Problem description:
From first line to last, the records below are to be duplicated exactly.

══════

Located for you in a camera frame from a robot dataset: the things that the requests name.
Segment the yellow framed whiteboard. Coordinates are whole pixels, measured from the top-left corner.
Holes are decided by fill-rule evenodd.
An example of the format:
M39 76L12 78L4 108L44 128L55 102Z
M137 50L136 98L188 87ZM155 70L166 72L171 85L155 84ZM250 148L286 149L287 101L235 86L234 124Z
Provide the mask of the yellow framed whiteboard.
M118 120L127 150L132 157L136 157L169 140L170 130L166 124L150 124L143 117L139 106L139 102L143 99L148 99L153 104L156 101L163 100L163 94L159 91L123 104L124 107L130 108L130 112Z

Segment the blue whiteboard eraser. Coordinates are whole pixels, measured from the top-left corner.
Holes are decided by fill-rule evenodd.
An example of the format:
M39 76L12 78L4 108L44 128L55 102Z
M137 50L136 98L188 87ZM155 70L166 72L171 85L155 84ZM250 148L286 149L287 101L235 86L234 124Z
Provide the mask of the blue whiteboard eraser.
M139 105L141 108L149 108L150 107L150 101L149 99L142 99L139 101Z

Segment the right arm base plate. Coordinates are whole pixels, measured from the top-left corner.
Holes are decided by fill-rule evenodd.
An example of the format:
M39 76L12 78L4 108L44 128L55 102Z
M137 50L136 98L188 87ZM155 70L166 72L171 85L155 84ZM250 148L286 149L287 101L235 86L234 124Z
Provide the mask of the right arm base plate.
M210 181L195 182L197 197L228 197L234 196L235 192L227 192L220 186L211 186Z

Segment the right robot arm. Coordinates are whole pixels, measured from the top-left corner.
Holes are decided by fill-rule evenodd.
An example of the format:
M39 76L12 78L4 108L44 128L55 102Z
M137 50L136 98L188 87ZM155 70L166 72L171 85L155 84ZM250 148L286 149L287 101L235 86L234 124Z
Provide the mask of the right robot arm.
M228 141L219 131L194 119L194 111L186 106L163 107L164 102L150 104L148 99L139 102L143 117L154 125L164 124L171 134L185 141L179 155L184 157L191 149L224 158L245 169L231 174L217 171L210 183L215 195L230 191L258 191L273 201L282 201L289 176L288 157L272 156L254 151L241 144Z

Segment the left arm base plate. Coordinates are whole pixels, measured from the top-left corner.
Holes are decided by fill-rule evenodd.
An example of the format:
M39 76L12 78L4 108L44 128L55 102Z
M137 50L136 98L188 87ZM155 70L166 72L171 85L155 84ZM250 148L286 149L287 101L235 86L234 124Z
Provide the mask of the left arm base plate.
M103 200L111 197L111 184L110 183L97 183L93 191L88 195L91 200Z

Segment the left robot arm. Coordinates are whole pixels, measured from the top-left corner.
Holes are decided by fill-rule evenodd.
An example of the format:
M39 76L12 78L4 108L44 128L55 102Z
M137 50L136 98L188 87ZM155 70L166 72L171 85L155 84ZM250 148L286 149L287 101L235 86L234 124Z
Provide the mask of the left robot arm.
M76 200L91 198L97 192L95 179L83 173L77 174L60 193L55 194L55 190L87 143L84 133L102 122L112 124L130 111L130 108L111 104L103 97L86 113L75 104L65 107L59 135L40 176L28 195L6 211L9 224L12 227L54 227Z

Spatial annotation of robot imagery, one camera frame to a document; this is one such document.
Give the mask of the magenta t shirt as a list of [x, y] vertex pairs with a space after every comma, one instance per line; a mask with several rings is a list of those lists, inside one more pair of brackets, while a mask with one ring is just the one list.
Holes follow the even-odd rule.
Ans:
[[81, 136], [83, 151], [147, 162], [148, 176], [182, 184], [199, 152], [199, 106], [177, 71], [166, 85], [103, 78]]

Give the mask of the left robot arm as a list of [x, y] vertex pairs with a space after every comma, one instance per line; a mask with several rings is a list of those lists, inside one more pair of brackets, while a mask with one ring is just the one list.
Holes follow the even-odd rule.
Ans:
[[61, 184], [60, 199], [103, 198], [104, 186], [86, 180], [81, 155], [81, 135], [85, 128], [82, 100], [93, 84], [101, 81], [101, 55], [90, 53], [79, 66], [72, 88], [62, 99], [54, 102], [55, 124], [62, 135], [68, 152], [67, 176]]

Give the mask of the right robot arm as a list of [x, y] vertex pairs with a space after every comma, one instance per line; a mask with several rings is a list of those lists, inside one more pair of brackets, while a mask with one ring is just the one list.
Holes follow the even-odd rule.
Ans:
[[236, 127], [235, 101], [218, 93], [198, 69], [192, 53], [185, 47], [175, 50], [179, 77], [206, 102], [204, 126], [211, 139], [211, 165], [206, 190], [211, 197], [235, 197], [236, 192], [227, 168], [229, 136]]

══════

The completed task:
Located for you in a camera frame from a robot dataset: the things that the requests name.
Segment the yellow framed whiteboard. Coordinates are whole pixels, measured from the top-left corner.
Holes are decided by fill-rule evenodd.
An example of the format:
M39 76L12 78L4 108L44 128L55 102Z
M137 50L136 98L188 87ZM155 70L166 72L171 85L155 84ZM250 148L286 149L287 101L235 86L234 124Z
Provide the mask of the yellow framed whiteboard.
M118 120L127 150L132 157L136 157L169 140L170 130L166 124L150 124L143 117L139 106L139 102L143 99L148 99L153 104L156 101L163 100L163 94L159 91L123 104L124 107L130 108L130 112Z

Segment the blue whiteboard eraser. Coordinates are whole pixels, measured from the top-left corner.
Holes are decided by fill-rule evenodd.
An example of the format:
M39 76L12 78L4 108L44 128L55 102Z
M137 50L136 98L188 87ZM155 70L166 72L171 85L155 84ZM250 148L286 149L287 101L235 86L234 124Z
Provide the mask of the blue whiteboard eraser.
M139 105L141 108L149 108L150 107L150 101L149 99L142 99L139 101Z

Segment the right arm base plate. Coordinates are whole pixels, measured from the top-left corner.
Holes are decided by fill-rule evenodd.
An example of the format:
M39 76L12 78L4 108L44 128L55 102Z
M137 50L136 98L188 87ZM155 70L166 72L171 85L155 84ZM250 148L286 149L287 101L235 86L234 124Z
Provide the mask of the right arm base plate.
M210 181L195 182L197 197L228 197L234 196L235 192L227 192L220 186L211 186Z

Segment the right robot arm. Coordinates are whole pixels, measured from the top-left corner.
Holes are decided by fill-rule evenodd.
An example of the format:
M39 76L12 78L4 108L44 128L55 102Z
M137 50L136 98L188 87ZM155 70L166 72L171 85L155 84ZM250 148L286 149L287 101L235 86L234 124Z
Provide the mask of the right robot arm.
M228 141L219 131L194 119L194 111L186 106L163 107L164 102L150 104L148 99L139 102L143 117L154 125L164 124L171 134L185 141L179 155L184 157L191 149L224 158L245 169L231 174L217 171L210 183L215 195L230 191L258 191L273 201L282 201L289 176L288 157L272 156L254 151L241 144Z

Segment the left arm base plate. Coordinates are whole pixels, measured from the top-left corner.
Holes are decided by fill-rule evenodd.
An example of the format:
M39 76L12 78L4 108L44 128L55 102Z
M137 50L136 98L188 87ZM155 70L166 72L171 85L155 84ZM250 148L286 149L287 101L235 86L234 124Z
Provide the mask of the left arm base plate.
M103 200L111 197L111 184L110 183L97 183L93 191L88 195L91 200Z

Segment the left robot arm. Coordinates are whole pixels, measured from the top-left corner.
Holes are decided by fill-rule evenodd.
An example of the format:
M39 76L12 78L4 108L44 128L55 102Z
M137 50L136 98L188 87ZM155 70L166 72L171 85L155 84ZM250 148L286 149L287 101L235 86L234 124Z
Provide the mask of the left robot arm.
M76 200L91 198L97 192L95 179L83 173L77 174L60 193L55 194L55 190L87 143L84 133L102 122L112 124L130 111L130 108L111 104L103 97L86 113L75 104L65 107L59 135L40 176L28 195L6 211L9 224L12 227L54 227Z

Spatial annotation of robot imagery, one camera frame to a document; this is one such document.
Give the mask of the magenta t shirt as a list of [x, y] vertex pairs with a space after every comma, one instance per line; a mask with several rings is a list of those lists, inside one more pair of brackets, while a mask with one ring is just the one list.
Holes follow the even-odd rule.
Ans:
[[81, 136], [83, 151], [147, 162], [148, 176], [182, 184], [199, 152], [199, 106], [177, 71], [166, 85], [103, 78]]

Give the mask of the left robot arm as a list of [x, y] vertex pairs with a space after every comma, one instance per line; a mask with several rings is a list of those lists, inside one more pair of brackets, while a mask with one ring is just the one list.
Holes follow the even-odd rule.
Ans:
[[61, 184], [60, 199], [103, 198], [104, 186], [86, 180], [81, 155], [81, 135], [85, 128], [82, 100], [93, 84], [101, 81], [101, 55], [90, 53], [79, 66], [72, 88], [62, 99], [54, 102], [55, 124], [62, 135], [68, 152], [67, 176]]

Give the mask of the right robot arm as a list of [x, y] vertex pairs with a space after every comma, one instance per line; a mask with several rings is a list of those lists, inside one more pair of brackets, while a mask with one ring is just the one list.
Holes follow the even-odd rule.
Ans:
[[236, 127], [235, 101], [218, 93], [198, 69], [192, 53], [185, 47], [175, 50], [179, 77], [206, 102], [204, 126], [211, 139], [211, 165], [206, 190], [211, 197], [235, 197], [236, 192], [227, 168], [229, 136]]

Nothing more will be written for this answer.